Aux premières heures du dimanche matin, un drone a frappé un générateur de la centrale nucléaire de Barakah à Abou Dhabi — la première installation nucléaire opérationnelle du monde arabe. Aucun blessé. Aucune fuite radiologique. Un incendie s'est déclaré, puis a été maîtrisé. Personne n'a revendiqué l'attaque. Les Émirats arabes unis, l'Arabie saoudite et l'Agence internationale de l'énergie atomique ont condamné l'acte. Le lendemain matin, le monde était passé à autre chose.

Un détail est passé presque inaperçu. La centrale s'appelle Barakah. En arabe : bénédiction.

Il y a quelque chose que la langue sait et que la politique ignore.

Barakah en arabe et bracha en hébreu sont le même mot. Même racine sémitique, mêmes lettres légèrement réarrangées, même sens porté à travers deux civilisations qui ont passé des siècles à se dire qu'elles n'avaient rien en commun. Les deux mots désignent la même idée : non pas un don statique que l'on reçoit et que l'on stocke, mais quelque chose de vivant, quelque chose qui déborde. La racine hébraïque ancienne breicha désigne un bassin qui dépasse sa source — une eau qui continue de venir, plus que le récipient ne peut contenir. Une bénédiction n'est pas une possession. C'est une force.

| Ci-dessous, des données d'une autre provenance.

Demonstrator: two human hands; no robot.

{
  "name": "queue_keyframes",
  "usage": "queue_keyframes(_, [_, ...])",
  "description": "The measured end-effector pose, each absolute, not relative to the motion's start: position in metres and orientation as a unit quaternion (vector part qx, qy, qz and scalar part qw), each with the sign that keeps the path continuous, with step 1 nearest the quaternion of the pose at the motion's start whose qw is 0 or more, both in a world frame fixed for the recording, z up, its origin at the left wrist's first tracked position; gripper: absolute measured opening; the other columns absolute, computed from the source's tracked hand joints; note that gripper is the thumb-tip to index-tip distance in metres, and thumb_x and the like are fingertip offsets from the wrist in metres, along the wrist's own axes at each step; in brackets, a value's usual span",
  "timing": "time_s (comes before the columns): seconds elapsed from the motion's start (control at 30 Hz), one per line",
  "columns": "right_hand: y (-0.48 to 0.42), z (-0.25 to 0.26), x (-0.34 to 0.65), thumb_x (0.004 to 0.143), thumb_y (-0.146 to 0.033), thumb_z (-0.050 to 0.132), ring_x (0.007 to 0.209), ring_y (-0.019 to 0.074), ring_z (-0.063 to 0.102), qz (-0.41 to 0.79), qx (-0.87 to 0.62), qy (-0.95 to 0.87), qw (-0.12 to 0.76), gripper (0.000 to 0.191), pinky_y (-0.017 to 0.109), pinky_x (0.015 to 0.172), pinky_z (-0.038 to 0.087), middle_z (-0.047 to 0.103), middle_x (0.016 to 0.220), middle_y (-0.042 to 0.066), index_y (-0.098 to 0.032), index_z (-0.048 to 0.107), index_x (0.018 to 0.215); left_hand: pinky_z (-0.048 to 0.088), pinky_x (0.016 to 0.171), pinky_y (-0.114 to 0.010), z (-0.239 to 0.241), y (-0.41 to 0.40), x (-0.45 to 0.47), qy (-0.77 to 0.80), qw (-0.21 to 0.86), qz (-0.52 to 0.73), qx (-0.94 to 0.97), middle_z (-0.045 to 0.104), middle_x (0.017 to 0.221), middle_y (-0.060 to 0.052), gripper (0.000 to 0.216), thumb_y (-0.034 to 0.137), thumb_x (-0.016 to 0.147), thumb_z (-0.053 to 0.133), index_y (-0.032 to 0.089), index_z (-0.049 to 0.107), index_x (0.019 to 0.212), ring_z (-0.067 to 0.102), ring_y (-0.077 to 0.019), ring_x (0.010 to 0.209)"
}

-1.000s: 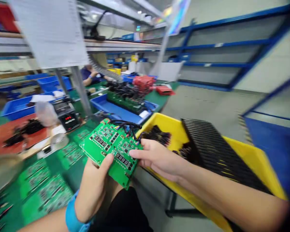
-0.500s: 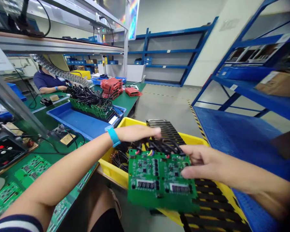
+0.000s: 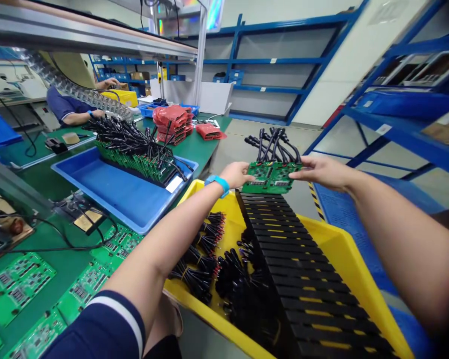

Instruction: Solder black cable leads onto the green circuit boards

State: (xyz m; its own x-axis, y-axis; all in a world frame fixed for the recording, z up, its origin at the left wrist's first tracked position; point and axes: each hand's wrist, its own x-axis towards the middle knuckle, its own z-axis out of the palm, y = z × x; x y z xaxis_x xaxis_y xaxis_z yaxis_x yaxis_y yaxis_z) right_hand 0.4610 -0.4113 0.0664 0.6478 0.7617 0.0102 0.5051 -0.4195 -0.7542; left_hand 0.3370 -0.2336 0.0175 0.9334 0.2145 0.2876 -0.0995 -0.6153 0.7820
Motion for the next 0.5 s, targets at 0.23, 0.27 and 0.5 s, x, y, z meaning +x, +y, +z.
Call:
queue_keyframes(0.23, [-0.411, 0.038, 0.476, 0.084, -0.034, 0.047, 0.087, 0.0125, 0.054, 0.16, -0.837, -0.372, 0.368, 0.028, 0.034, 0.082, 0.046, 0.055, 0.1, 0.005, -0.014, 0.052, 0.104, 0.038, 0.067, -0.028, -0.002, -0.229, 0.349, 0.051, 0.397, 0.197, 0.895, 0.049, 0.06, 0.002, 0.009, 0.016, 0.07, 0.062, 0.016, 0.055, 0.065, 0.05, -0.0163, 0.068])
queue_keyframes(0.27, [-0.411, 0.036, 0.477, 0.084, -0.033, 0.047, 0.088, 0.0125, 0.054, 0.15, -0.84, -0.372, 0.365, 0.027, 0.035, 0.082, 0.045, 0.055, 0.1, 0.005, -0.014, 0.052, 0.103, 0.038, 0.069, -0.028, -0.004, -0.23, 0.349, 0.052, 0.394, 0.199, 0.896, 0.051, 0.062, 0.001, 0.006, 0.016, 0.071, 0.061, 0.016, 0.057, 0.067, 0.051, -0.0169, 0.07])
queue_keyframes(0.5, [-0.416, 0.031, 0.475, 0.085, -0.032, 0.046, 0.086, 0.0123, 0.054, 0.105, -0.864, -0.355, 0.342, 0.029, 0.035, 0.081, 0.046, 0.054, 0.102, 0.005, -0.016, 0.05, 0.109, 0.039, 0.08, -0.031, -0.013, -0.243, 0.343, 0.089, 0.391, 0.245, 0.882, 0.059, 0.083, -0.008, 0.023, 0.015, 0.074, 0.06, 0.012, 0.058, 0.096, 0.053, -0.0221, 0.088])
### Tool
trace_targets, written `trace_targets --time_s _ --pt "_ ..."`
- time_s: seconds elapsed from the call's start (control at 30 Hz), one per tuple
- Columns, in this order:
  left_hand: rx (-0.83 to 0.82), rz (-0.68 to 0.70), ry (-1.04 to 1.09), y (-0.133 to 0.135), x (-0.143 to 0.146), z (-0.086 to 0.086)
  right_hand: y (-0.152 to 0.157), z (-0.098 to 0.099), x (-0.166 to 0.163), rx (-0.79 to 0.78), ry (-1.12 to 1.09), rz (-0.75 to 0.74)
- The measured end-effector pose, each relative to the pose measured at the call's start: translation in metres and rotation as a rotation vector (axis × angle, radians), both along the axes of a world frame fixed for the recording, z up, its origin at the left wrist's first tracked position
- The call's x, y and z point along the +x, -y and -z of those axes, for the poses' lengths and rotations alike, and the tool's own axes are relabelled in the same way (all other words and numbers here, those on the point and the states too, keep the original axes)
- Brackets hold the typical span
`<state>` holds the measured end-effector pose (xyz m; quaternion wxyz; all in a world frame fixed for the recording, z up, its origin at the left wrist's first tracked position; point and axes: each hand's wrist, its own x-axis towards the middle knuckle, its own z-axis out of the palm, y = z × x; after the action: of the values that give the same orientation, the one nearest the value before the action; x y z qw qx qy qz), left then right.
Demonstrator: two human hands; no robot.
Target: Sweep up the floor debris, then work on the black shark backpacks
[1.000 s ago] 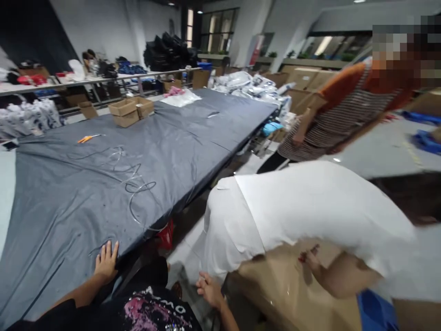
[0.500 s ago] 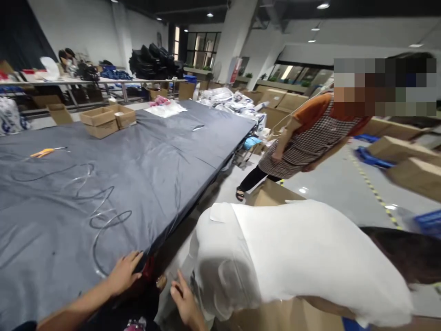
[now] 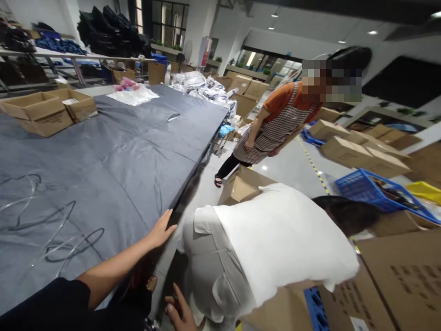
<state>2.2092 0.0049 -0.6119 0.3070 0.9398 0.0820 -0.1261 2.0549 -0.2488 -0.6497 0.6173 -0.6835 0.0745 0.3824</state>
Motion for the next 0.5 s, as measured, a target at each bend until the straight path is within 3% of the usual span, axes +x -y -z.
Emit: trace_targets --time_s 0.17,0.3,0.5 --pt "0.252 -0.139 -0.199 -0.031 -0.043 0.041 -0.002 -0.014 -0.007 0.066 0.005 -0.042" --pt "0.432 -0.11 -0.357 -0.052 -0.082 0.072 0.005 -0.016 -0.025 0.052 0.001 0.043" --pt "0.597 -0.038 -0.429 -0.055 -0.082 0.089 0.01 -0.017 -0.046 0.074 0.008 0.018"
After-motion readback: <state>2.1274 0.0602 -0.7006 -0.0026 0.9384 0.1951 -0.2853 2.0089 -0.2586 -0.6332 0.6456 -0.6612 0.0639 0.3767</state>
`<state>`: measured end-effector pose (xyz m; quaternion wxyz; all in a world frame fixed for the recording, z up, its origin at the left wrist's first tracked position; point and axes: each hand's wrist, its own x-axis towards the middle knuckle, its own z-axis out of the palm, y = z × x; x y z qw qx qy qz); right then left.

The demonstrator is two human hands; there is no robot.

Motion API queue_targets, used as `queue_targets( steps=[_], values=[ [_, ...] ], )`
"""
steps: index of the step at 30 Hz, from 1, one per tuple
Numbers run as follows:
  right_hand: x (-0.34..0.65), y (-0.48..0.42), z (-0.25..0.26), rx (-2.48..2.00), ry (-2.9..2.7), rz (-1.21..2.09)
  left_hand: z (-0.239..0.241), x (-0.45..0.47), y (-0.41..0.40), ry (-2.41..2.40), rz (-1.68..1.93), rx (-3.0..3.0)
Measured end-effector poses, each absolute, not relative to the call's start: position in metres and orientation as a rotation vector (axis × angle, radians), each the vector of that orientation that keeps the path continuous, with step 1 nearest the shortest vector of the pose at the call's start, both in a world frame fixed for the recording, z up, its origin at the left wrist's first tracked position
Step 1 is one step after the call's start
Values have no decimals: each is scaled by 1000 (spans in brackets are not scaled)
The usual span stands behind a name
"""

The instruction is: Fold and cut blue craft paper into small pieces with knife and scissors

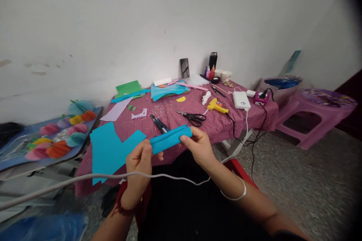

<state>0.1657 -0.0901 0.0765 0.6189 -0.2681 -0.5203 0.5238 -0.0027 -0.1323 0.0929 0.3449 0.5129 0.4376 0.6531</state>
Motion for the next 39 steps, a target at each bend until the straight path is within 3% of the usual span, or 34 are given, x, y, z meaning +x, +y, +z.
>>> queue_targets(
  steps=[4,10,13,22,31,39],
  values=[
    [176,-83,79,-456,-1367,1236,104,-12,-125,864,1595,1077],
    [190,-81,86,-306,-1858,1264,117,-36,-118,934,770,1397],
    [188,-80,84,-265,-1935,1314,111,-35,-117,982,580,1518],
    [165,-81,67,-530,-1532,1439,90,-10,-119,1252,1249,1451],
    [163,-82,64,-559,-1268,1692,90,-12,-113,998,1162,1032],
    [163,-87,68,-589,-1265,1700,97,-7,-118,956,1217,818]
  ],
)
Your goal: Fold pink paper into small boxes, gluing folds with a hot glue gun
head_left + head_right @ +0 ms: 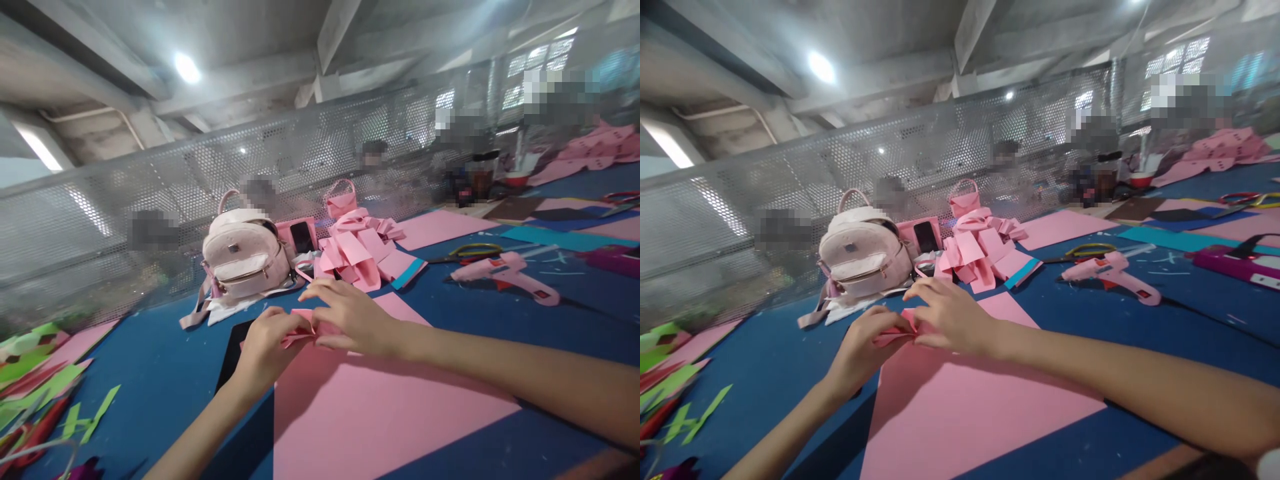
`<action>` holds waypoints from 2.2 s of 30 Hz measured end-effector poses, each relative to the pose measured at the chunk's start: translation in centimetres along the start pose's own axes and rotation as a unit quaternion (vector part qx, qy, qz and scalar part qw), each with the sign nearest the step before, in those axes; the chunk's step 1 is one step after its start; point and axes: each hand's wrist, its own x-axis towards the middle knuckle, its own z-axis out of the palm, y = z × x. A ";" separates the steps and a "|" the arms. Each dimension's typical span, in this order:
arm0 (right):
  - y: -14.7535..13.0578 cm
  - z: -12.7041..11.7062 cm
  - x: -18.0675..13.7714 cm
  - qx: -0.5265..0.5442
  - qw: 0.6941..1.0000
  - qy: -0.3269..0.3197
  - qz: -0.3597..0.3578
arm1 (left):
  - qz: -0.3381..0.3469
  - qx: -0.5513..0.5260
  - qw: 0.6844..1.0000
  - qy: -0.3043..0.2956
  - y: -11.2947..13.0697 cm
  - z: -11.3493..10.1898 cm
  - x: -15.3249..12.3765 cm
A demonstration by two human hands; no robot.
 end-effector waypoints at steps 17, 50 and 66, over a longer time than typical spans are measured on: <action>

Et donc : quelqu'un, ce dimanche matin, a envoyé un drone vers une bénédiction. La bénédiction a tenu.

Ce n'est pas un détail mineur. Dans une région du monde où les descendants d'Abraham — tous, par-delà chaque frontière et chaque conflit — sont enfermés depuis si longtemps dans un récit de diminution mutuelle, le fait qu'un lieu nommé d'après le concept le plus fondamental de leur vocabulaire spirituel commun ait été frappé sans se briser porte un poids qu'aucun briefing militaire ne saurait capturer. Le monde sémitique — juif, arabe, tout entier — comprend barakah dans ses os. On peut attaquer des infrastructures. On peut frapper des générateurs. On peut, apparemment, envoyer un drone au cœur de l'installation la plus sensible du Golfe.

Mais on ne peut pas détruire une bénédiction. C'est, à un certain niveau, ce que le mot signifie. C'est la chose qui demeure.

Le feu s'est éteint. La structure a tenu. Le matin est venu. Et une centrale appelée Barakah se dresse encore dans le désert d'Abou Dhabi, produisant de l'énergie pour une civilisation qui l'a nommée ainsi — sans peut-être savoir pleinement pourquoi — d'après la seule chose qu'aucune arme n'a jamais réussi à toucher.